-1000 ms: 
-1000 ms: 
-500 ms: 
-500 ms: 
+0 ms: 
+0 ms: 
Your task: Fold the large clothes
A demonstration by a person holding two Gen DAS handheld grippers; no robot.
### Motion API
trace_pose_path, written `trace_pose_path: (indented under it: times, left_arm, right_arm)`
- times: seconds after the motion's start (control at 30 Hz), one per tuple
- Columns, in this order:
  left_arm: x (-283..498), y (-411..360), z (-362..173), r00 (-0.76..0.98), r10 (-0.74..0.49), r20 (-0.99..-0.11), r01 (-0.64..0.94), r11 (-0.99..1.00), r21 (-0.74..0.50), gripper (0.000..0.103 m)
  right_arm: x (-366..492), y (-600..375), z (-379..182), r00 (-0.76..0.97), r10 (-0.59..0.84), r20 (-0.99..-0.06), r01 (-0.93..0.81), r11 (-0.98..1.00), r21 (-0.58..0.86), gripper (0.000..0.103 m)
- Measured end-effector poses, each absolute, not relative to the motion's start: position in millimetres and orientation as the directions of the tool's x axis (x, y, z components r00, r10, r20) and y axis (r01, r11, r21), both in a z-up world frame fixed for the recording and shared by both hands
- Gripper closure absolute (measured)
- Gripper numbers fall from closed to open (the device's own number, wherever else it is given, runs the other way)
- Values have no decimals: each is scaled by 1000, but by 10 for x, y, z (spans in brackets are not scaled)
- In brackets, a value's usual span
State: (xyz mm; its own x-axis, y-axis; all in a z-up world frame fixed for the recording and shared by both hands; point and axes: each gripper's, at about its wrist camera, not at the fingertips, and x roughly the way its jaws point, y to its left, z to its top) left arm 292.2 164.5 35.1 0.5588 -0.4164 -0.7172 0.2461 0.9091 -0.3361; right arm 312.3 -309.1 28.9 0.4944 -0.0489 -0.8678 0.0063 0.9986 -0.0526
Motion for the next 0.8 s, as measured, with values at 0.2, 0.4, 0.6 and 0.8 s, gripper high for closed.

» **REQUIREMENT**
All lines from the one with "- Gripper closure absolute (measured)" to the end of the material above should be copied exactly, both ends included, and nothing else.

» **ANSWER FOR THIS EXERCISE**
- Gripper closure absolute (measured)
- Gripper numbers fall from closed to open (the device's own number, wherever else it is given, runs the other way)
- Values have no decimals: each is scaled by 1000, but by 10 for x, y, z (spans in brackets are not scaled)
- In brackets, a value's usual span
State: (xyz mm; its own x-axis, y-axis; all in a z-up world frame fixed for the recording and shared by both hands; point and axes: each gripper's, at about its wrist camera, not at the fingertips, and x roughly the way its jaws point, y to its left, z to its top) left arm 292.2 164.5 35.1 0.5588 -0.4164 -0.7172 0.2461 0.9091 -0.3361; right arm 312.3 -309.1 28.9 0.4944 -0.0489 -0.8678 0.0063 0.9986 -0.0526
Motion for the next 0.8 s, as measured, with values at 0.2, 0.4, 0.6 and 0.8 s, gripper high for closed.

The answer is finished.